» Work to be completed:
Taking the line that contains "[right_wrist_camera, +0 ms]" as the first, copy each line exactly up to and including the last line below.

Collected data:
+===+

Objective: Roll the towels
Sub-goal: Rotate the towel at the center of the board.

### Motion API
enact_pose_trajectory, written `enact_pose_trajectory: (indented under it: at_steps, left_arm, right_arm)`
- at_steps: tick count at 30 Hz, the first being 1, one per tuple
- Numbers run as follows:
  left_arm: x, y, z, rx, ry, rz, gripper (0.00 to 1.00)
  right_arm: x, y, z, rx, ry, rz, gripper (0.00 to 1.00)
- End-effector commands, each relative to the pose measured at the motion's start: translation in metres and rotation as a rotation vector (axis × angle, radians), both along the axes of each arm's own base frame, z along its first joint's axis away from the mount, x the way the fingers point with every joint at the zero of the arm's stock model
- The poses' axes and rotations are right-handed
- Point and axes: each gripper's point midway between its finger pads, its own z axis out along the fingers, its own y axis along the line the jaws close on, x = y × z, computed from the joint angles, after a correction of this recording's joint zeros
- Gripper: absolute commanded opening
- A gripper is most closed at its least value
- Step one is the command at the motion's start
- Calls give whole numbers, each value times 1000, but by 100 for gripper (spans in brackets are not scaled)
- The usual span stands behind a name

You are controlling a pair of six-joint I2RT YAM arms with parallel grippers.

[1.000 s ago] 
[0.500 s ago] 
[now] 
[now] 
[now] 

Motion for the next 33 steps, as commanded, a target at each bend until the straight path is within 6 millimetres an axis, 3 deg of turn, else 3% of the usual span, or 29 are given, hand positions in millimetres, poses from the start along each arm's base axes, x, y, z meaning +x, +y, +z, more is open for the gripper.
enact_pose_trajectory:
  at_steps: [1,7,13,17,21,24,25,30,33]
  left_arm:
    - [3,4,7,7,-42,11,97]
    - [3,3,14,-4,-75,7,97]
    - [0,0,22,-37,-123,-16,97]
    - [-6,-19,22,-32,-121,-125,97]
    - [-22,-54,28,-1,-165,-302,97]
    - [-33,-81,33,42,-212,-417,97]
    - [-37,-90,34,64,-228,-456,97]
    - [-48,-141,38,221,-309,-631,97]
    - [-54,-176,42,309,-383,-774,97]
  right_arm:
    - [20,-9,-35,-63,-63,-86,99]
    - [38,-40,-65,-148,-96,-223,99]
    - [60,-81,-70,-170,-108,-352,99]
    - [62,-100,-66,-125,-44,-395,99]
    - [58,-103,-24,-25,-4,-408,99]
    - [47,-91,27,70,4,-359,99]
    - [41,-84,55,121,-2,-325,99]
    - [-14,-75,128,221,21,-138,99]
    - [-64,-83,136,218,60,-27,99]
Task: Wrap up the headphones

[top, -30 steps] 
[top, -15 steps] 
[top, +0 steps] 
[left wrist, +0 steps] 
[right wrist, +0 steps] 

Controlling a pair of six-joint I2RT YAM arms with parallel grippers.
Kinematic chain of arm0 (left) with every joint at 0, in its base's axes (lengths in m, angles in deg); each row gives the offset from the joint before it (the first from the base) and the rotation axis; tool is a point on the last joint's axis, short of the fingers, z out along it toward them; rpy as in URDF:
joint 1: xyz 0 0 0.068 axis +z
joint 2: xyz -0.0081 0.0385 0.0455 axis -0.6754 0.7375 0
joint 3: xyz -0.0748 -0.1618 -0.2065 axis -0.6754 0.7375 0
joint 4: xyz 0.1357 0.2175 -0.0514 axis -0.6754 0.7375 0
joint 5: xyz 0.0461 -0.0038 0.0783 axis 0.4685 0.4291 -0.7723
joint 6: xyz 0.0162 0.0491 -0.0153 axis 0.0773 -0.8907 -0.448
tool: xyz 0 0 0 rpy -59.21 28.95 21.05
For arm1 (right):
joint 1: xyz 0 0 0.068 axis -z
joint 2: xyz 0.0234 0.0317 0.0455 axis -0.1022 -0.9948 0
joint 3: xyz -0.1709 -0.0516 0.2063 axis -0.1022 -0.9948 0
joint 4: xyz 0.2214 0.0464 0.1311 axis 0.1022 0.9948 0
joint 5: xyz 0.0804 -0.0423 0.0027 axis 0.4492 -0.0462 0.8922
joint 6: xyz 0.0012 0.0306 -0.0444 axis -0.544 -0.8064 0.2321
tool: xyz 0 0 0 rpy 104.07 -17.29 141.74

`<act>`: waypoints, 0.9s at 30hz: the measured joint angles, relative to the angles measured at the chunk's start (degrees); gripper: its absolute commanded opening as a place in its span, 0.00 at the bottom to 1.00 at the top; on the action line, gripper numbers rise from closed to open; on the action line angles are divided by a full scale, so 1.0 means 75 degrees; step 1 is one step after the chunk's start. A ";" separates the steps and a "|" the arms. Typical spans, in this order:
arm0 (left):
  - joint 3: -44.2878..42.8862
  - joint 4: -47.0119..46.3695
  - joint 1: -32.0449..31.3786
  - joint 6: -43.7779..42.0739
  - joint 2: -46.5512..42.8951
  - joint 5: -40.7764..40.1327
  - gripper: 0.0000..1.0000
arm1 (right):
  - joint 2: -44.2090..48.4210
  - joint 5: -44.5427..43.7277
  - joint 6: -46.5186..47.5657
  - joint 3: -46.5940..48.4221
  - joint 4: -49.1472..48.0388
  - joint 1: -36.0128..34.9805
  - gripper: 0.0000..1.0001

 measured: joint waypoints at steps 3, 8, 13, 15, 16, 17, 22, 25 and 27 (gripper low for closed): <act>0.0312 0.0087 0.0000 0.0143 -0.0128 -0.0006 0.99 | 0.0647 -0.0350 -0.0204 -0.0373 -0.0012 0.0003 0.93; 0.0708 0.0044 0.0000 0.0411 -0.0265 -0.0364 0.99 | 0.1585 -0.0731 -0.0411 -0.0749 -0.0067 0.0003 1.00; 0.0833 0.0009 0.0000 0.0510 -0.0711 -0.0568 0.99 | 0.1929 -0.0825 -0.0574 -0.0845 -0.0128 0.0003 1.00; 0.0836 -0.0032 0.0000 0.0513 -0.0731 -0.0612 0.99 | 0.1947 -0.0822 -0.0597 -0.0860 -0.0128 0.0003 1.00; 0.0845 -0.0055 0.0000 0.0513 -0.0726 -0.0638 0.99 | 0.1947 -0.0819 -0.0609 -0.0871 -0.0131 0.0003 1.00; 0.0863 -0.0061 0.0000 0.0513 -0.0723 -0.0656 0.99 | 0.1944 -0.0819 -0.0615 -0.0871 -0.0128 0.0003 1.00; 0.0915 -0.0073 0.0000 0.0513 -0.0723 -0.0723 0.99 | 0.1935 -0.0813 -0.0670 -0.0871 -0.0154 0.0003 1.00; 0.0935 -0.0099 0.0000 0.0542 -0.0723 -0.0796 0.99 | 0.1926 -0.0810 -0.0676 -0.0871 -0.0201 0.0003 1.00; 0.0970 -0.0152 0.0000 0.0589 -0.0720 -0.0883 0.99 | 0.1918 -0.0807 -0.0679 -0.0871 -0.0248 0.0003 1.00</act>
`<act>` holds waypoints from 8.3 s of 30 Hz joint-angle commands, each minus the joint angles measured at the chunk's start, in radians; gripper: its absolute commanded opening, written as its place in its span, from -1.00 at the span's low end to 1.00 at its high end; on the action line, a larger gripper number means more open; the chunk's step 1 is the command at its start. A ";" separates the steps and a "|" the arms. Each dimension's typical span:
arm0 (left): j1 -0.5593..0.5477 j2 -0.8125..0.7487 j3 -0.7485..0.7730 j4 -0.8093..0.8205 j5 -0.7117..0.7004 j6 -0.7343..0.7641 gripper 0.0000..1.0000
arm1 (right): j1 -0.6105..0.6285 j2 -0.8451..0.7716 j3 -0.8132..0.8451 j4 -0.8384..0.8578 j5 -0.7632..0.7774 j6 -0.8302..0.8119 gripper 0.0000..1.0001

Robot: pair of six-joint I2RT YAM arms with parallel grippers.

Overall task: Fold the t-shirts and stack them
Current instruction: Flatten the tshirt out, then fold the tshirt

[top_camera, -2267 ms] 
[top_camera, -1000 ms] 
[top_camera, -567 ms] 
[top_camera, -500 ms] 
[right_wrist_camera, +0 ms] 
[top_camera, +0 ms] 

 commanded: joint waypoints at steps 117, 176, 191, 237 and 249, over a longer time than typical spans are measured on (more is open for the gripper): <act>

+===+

» Solution for this task:
[right_wrist_camera, +0 ms] 
[top_camera, +0 ms] 

 commanded: joint waypoints at steps 117, 176, 191, 237 and 249, over a longer time than typical spans are measured on (more is open for the gripper): <act>

The output shown is complete.